Amazon EMR 6.0.0 supports the Live Long and Process (LLAP) functionality for Hive. LLAP uses persistent daemons with intelligent in-memory caching to improve query performance compared to the previous default Tez container execution mode.

The Hive LLAP daemons are managed and run as a YARN Service. Since a YARN service can be considered a long-running YARN application, some of your cluster resources are dedicated to Hive LLAP and cannot be used for other workloads. For more information, see LLAP and YARN Service API.

How to enable Hive LLAP on Amazon EMR

To enable Hive LLAP on Amazon EMR, supply the following configuration when you launch a cluster.

[ { "Classification": "hive", "Properties": { "hive.llap.enabled": "true" } } ]

For more information, see Configuring Applications.

By default, Amazon EMR allocates about 60 percent of cluster YARN resources to Hive LLAP daemons. You can configure the percentage of cluster YARN resource allocated to Hive LLAP and the number of task and core nodes to be considered for the Hive LLAP allocation.

For example, the following configuration starts Hive LLAP with three daemons on three task or core nodes and allocates 40 percent of the three core or task nodes' YARN resource to the Hive LLAP daemons.

[ { "Classification": "hive", "Properties": { "hive.llap.enabled": "true", "hive.llap.percent-allocation": "0.4", "hive.llap.num-instances": "3" } } ]

You can use the following hive-site configurations in the classification API to override default LLAP resource settings.

Property Description
hive.llap.daemon.yarn.container.mb Total LLAP daemon container size (in MB)
hive.llap.daemon.memory.per.instance.mb

The total memory used by executors in the LLAP daemon container (in MB)

hive.llap.io.memory.size

Cache size for LLAP Input/Output

hive.llap.daemon.num.executors

Number of executors per LLAP daemon

To manually start LLAP on your cluster

All dependencies and configurations used by LLAP are packaged into the LLAP tar archive as part of cluster startup. If LLAP is enabled using "hive.llap.enabled": "true", we recommend that you use Amazon EMR reconfiguration to make configuration changes to LLAP.

Otherwise, for any manual changes to hive-site.xml, you must rebuild the LLAP tar archive by using the hive --service llap command, as the following example demonstrates.
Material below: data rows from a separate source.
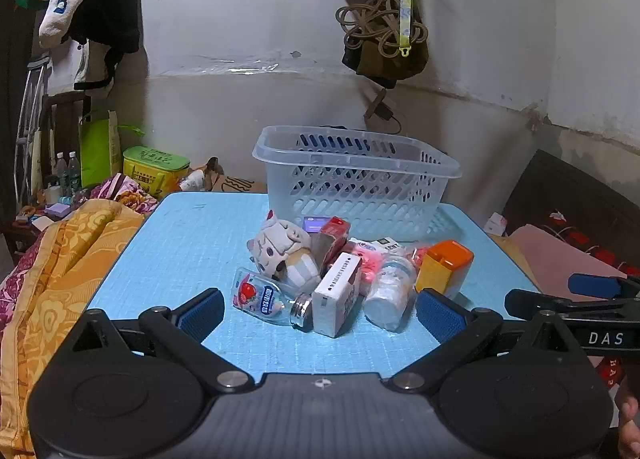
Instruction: Organize objects
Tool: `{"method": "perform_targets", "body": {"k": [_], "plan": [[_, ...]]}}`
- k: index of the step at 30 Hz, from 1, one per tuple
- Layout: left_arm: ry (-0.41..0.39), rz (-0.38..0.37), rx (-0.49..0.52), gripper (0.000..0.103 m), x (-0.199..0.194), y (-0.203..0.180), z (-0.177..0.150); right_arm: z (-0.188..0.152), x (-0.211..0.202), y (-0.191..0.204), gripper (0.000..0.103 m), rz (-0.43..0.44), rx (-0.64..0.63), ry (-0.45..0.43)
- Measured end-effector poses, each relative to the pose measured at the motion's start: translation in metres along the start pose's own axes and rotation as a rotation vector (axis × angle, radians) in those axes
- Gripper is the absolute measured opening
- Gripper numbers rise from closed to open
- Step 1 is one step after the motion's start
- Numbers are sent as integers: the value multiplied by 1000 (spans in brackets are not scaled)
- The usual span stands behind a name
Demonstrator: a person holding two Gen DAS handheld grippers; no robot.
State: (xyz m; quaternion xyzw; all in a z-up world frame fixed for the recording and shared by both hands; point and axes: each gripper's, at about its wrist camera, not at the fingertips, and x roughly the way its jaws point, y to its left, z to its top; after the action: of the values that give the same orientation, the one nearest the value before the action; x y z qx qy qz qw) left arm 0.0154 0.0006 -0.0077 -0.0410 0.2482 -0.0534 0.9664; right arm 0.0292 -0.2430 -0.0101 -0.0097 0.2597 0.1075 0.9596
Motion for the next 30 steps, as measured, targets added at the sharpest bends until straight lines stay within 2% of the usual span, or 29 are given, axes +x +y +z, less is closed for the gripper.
{"method": "perform_targets", "body": {"k": [30], "plan": [[26,7,2,103,2,-1,-5,-1,1,6,103,0,-26,7]]}}
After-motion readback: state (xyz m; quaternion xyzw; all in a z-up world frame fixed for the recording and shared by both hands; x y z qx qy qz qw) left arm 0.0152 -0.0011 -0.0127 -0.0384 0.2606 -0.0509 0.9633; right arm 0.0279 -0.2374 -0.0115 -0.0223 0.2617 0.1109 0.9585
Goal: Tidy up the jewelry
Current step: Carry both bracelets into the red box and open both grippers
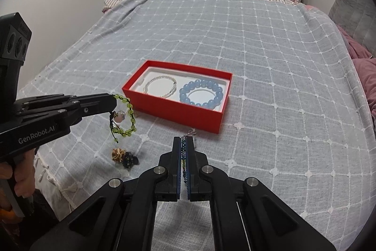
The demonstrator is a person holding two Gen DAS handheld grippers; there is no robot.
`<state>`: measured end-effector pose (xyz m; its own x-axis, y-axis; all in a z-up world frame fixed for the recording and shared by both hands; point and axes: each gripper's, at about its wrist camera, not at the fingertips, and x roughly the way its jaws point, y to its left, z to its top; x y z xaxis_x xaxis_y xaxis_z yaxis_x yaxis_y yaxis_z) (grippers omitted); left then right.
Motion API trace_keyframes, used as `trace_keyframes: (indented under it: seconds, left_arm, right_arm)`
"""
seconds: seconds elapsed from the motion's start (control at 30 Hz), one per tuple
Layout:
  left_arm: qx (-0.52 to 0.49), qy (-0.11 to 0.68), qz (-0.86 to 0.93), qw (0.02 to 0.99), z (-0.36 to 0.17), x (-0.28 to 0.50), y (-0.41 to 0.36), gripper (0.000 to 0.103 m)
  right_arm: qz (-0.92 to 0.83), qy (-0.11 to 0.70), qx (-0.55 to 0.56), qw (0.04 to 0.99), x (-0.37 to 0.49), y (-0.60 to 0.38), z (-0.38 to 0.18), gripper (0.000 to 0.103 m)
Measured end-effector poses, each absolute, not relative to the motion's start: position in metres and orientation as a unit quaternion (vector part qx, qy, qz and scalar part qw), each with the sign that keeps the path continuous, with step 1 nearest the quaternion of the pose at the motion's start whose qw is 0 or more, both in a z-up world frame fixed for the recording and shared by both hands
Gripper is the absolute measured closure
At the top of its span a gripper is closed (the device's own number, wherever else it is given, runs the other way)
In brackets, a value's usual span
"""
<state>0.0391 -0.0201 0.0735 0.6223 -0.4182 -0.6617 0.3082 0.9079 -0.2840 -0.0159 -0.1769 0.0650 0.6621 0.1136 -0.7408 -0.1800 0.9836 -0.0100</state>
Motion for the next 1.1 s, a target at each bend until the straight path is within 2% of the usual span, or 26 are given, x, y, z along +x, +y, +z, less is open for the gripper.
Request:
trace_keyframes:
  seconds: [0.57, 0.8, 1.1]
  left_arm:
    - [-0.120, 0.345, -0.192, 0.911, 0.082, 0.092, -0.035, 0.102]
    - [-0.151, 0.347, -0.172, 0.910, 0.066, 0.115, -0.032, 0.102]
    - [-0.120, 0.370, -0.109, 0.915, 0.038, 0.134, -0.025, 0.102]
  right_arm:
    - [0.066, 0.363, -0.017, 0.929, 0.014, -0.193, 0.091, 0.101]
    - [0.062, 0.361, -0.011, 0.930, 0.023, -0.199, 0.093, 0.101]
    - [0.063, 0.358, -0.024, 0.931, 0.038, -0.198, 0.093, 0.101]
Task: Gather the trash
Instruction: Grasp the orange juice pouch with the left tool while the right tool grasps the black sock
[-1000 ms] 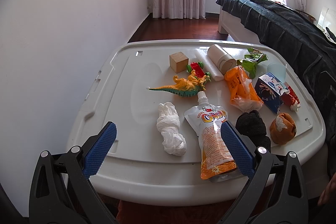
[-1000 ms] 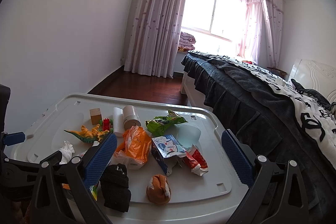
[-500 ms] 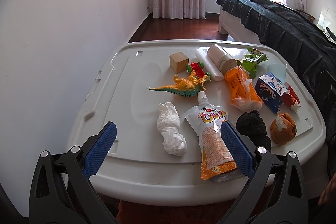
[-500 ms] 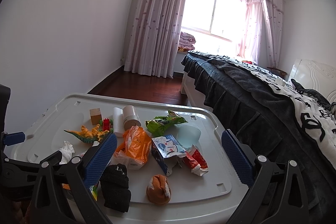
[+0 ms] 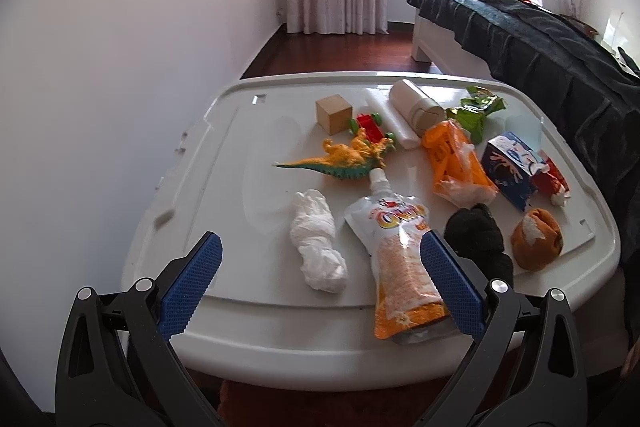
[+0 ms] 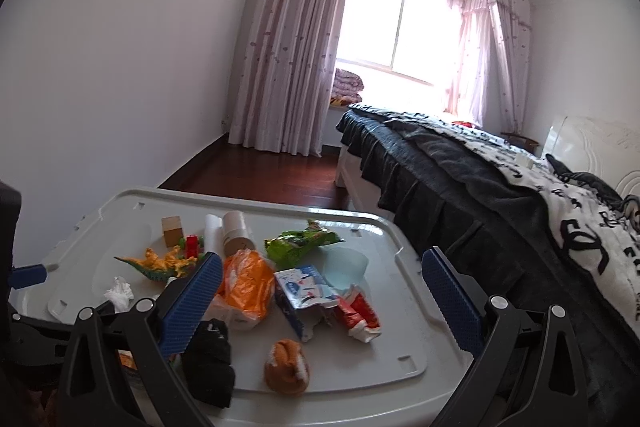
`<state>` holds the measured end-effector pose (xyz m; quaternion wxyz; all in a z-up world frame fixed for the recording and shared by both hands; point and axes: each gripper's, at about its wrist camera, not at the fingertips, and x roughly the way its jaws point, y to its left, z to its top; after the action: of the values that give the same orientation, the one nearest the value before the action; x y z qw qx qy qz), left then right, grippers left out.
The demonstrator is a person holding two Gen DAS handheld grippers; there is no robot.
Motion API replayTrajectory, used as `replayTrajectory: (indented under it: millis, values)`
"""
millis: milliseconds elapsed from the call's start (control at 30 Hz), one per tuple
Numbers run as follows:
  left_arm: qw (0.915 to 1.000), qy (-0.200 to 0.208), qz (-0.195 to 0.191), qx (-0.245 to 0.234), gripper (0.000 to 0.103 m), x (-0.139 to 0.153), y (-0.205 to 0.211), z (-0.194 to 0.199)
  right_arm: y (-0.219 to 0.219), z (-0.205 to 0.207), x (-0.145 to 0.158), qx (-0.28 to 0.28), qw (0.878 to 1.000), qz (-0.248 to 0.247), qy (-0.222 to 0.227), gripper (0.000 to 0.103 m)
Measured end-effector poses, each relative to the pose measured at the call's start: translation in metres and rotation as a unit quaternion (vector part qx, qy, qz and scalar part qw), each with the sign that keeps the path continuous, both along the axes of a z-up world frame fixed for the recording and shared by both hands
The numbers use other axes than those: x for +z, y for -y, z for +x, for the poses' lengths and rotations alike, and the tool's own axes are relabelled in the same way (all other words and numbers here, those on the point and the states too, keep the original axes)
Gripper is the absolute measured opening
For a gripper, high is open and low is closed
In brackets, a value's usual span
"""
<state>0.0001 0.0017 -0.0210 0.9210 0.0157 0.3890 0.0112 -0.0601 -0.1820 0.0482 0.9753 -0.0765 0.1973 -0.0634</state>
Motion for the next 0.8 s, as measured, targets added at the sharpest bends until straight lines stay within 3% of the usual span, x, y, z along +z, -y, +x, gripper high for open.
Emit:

# Define how many resources you want to allocate to Hive LLAP LLAP_INSTANCES=<how many llap daemons to run on cluster> LLAP_SIZE=<total container size per llap daemon> LLAP_EXECUTORS=<number of executors per daemon> LLAP_XMX=<Memory used by executors> LLAP_CACHE=<Max cache size for IO allocator> yarn app -enableFastLaunch hive --service llap \ --instances $LLAP_INSTANCES \ --size ${LLAP_SIZE}m \ --executors $LLAP_EXECUTORS \ --xmx ${LLAP_XMX}m \ --cache ${LLAP_CACHE}m \ --name llap0 \ --auxhbase=false \ --startImmediately

To check hive LLAP status

Use the following command to check the status of Hive LLAP through Hive.

hive --service llapstatus

Use the following command to check the status of Hive LLAP using YARN.

yarn app -status (name-of-llap-service) # example: yarn app -status llap0 | jq

To start or stop Hive LLAP

Since Hive LLAP runs as a persistent YARN service, you stop or restart Hive LLAP by stopping or restarting the YARN service, as the following command demonstrates.

yarn app -stop llap0 yarn app -start llap0

To resize the number of Hive LLAP daemons

Use the following command to reduce the number of LLAP instances.

yarn app -flex llap0 -component llap -1

For more information, see Flex a component of a service.